Professor Sandler had an extraordinary career in government and legal practice. He served as a federal prosecutor in the U.S. Attorney’s Office in Manhattan. As an Assistant U.S. Attorney, he was chief of the Environmental Enforcement Unit and worked on the cutting edge of newly emerging environmental law. Later, in the mid-1970s, as senior staff attorney at the Natural Resources Defense Council, he and NYLS Trustee Professor of Law Emeritus David Schoenbrod headed the Urban Environmental Unit, winning a pivotal Clean Air Act case. Professor Sandler joined New York City’s government in 1981 when Mayor Edward I. Koch appointed him to the newly created position of Special Advisor to the Mayor for Public Transportation. In that position Professor Sandler’s environmental law experience helped revitalize the city’s mass transit system.
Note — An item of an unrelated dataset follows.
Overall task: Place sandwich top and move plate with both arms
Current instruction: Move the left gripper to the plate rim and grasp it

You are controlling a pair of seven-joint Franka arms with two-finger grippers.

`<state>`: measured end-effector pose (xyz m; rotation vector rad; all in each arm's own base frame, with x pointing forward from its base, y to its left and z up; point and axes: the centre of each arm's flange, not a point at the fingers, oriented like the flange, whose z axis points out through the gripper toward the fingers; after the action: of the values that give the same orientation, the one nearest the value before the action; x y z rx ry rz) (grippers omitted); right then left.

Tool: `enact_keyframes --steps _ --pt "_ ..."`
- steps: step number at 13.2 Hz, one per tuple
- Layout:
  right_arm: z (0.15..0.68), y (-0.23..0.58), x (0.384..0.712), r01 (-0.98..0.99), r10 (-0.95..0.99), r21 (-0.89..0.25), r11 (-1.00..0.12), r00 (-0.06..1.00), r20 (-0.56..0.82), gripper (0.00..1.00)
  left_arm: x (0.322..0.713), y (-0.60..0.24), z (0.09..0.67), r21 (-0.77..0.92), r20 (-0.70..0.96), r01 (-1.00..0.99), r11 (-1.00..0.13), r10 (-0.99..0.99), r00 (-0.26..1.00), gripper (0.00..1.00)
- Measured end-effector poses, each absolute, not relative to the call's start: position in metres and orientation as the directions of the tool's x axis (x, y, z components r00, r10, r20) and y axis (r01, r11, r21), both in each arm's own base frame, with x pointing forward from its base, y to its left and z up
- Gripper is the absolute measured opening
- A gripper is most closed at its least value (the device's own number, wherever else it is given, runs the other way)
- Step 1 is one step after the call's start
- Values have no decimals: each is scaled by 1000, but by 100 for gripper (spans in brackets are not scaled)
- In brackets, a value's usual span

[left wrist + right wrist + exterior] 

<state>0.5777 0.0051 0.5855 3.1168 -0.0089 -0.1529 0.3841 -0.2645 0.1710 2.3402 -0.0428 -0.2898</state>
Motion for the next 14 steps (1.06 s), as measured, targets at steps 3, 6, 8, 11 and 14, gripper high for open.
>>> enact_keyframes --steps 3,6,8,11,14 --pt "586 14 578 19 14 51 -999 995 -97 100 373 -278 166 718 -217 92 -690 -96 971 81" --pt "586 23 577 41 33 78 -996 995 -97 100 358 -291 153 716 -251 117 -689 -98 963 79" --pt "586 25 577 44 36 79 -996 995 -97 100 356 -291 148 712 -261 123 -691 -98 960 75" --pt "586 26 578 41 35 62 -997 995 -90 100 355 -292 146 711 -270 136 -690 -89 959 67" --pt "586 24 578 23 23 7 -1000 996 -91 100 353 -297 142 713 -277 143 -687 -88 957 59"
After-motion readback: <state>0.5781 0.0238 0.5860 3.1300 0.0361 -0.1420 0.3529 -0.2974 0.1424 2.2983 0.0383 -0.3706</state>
In 1986, at the height of the Parking Violations Bureau scandals, Mayor Edward I. Koch appointed Professor Sandler Commissioner of the Department of Transportation. As commissioner, Professor Sandler reorganized and restored integrity to the department, and established a program of maintenance and repair of the city’s bridges that is still in place today. 

Professor Sandler is the author of numerous publications on environmental law, transportation, and government issues. In 2003, Yale University Press released his book, Democracy by Decree: What Happens When Courts Run Government, written with Professor Schoenbrod. His book, Jumpstart: Torts: Reading and Understanding Tort Cases, was published by Wolters Kluwer in 2012. Most importantly, Professor Sandler’s leadership of the Center for New York City Law reinforced New York Law School’s own legacy of alumni and faculty shaping the city and state, from alumni like Samuel Seabury and the three mayors who were in its first classes, to the one third of the Class of 2023 who have entered government and public interest careers. Our reputation with government agencies as a pipeline into public service has been cemented thanks in large part to Professor Sandler’s work.
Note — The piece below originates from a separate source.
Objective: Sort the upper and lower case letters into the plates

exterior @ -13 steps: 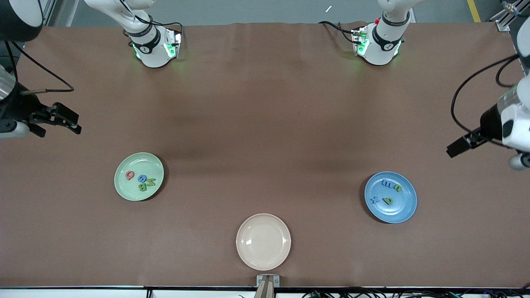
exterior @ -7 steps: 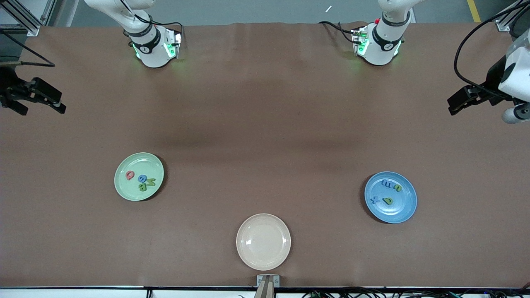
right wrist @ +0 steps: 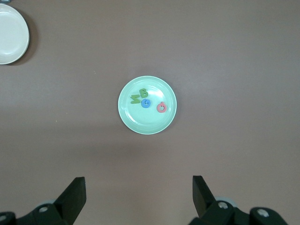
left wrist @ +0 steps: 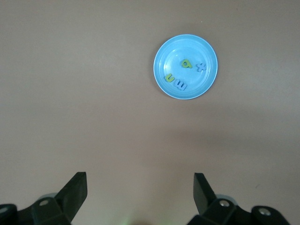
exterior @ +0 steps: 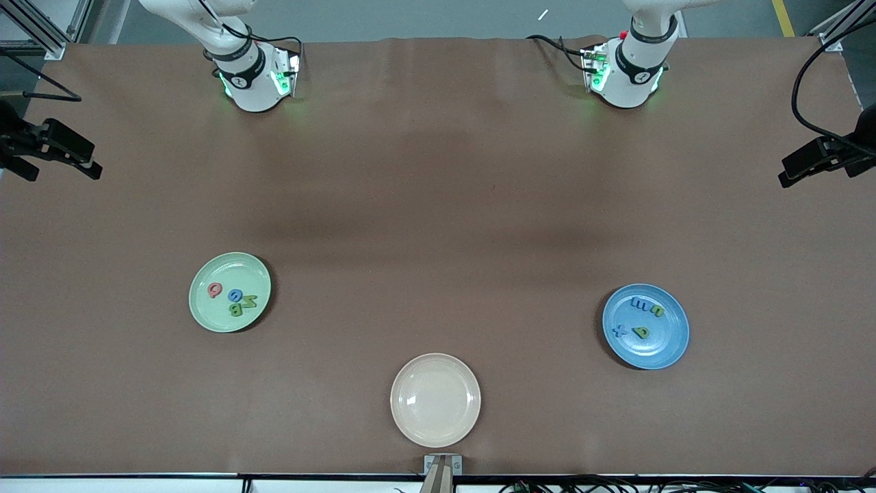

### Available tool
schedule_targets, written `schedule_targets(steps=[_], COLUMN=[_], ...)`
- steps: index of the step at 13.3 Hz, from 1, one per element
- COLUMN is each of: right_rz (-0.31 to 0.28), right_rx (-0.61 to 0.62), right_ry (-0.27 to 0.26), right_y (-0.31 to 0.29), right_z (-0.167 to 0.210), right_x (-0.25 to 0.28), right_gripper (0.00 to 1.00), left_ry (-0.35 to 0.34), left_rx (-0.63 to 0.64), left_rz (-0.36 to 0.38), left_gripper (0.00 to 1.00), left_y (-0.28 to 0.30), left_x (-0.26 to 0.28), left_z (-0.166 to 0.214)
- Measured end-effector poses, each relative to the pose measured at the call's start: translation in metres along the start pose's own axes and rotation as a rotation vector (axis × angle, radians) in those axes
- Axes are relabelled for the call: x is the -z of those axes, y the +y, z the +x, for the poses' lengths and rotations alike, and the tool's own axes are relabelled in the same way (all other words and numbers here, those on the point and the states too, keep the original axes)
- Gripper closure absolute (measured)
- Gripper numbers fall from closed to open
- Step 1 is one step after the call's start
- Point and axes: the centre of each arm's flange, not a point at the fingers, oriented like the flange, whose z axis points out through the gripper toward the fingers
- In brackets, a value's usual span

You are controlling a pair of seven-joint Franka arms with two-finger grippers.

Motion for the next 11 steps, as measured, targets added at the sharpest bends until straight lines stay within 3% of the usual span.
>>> schedule_targets(steps=[5,11], right_rz=[-0.003,-0.059], right_rx=[-0.006,0.013], right_ry=[0.009,0.018], right_y=[0.007,0.012], right_z=[0.0,0.0], right_x=[0.005,0.01], right_gripper=[0.0,0.0], left_ry=[0.039,0.07], left_rx=[-0.045,-0.053], left_rz=[0.005,-0.001], left_gripper=[0.0,0.0], left_y=[0.025,0.031], left_x=[0.0,0.003], left_z=[-0.024,-0.022])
Professor Sandler has also been a civic leader outside of NYLS, including serving as President of the City Club of New York. The City Club, one of the oldest civic organizations in New York, had acted as a critical partner to Samuel Seabury’s efforts to reform New York City government. This history adds another connection between Samuel Seabury’s life and Professor Sandler’s work.
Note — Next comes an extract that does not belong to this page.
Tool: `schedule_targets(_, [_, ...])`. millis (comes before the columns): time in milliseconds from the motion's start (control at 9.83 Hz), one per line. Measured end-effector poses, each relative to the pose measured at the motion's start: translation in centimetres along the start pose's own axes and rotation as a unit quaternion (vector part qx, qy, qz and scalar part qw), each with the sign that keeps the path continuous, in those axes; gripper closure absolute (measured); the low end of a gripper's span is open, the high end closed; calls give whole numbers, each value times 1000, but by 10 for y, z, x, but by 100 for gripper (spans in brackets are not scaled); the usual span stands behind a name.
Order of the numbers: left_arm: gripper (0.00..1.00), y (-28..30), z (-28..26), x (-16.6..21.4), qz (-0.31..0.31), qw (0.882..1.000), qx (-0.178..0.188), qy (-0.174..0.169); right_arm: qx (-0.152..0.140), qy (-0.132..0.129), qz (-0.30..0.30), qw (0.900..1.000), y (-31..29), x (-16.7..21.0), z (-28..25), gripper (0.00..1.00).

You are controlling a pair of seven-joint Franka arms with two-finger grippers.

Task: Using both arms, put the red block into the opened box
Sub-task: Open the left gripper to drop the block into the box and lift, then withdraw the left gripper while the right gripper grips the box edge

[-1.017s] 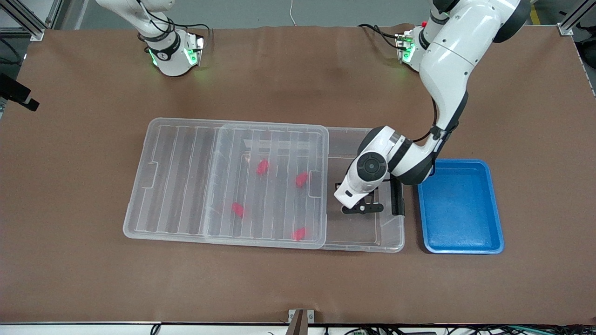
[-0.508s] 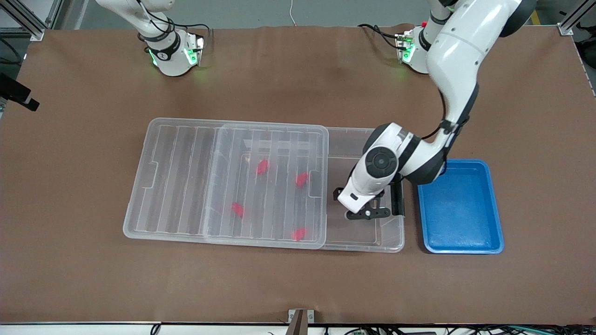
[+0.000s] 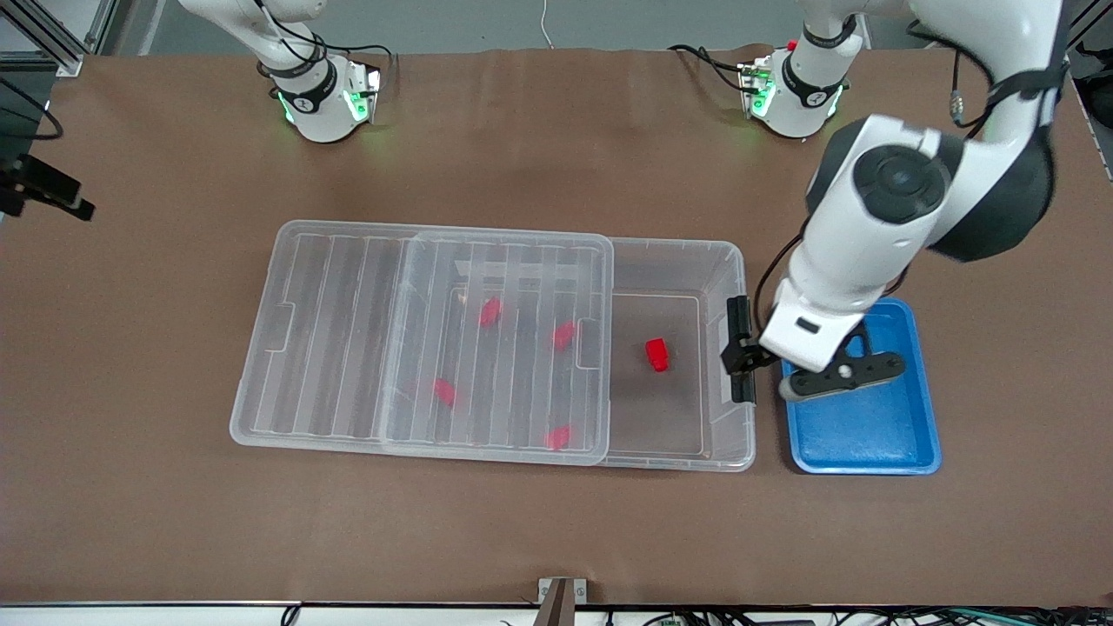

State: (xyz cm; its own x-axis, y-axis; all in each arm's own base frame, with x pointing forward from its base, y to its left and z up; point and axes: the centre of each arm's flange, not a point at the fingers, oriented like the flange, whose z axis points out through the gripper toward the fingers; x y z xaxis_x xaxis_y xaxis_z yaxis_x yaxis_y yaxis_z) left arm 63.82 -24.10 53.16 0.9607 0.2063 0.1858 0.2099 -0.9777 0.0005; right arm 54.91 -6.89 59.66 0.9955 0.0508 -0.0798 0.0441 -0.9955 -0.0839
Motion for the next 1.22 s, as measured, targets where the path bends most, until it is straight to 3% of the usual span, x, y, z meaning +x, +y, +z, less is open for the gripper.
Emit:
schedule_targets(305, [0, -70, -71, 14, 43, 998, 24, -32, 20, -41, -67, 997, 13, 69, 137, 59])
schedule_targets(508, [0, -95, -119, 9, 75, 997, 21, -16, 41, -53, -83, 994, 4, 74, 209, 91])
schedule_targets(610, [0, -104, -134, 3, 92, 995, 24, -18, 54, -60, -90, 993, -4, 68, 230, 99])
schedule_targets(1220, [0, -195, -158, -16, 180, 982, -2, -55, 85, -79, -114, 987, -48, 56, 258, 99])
New York Law School is proud to establish this new Professorship in honor of Samuel Seabury, an 1893 graduate. Samuel Seabury is one of our earliest and most historically influential graduates known for his relentless fight in the first half of the 20th Century against deep-rooted corruption in New York City and State government and the judiciary. Among Seabury’s many distinguished and high-level roles, he served as President of the New York State Bar Association, judge on the New York State Court of Appeals, and Democratic Nominee for Governor in 1916. He was known as a progressive reformer in New York City, fighting against the corruption of Tammany Hall. In 1932 Seabury served as the legal counsel for the Hofstadter Committee, a joint state legislative initiative charged with investigating corruption in New York City. The committee exposed mass corruption throughout the city’s judicial and law enforcement systems, eventually leading to the resignation of Mayor Jimmy Walker in 1932 (himself a member of the NYLS Class of 1904). Seabury has rightfully been held up as one of the earliest and most successful reformers who had a transforming effect on local government integrity.

Professor Sandler, as the Samuel Seabury Professor of Law, will continue to teach, serve as the Founding Director of the Center for New York City Law, continue to shape strategy for the Center, host the CityLaw Breakfasts, and write scholarship and commentaries in the Center’s publications. In honor of Professor Sandler and his wife Alice M. Sandler, the Center for New York City Law will establish an annual Samuel Seabury Lecture focused on public integrity. In May of 2024 Paul and Chandler Tagliabue and Arthur and Diane Abbey established the Ross Sandler and Alice M. Sandler Fellowship Fund to support current New York Law School students working for government. We are grateful for Professor Sandler’s leadership and congratulate him on this well-deserved appointment.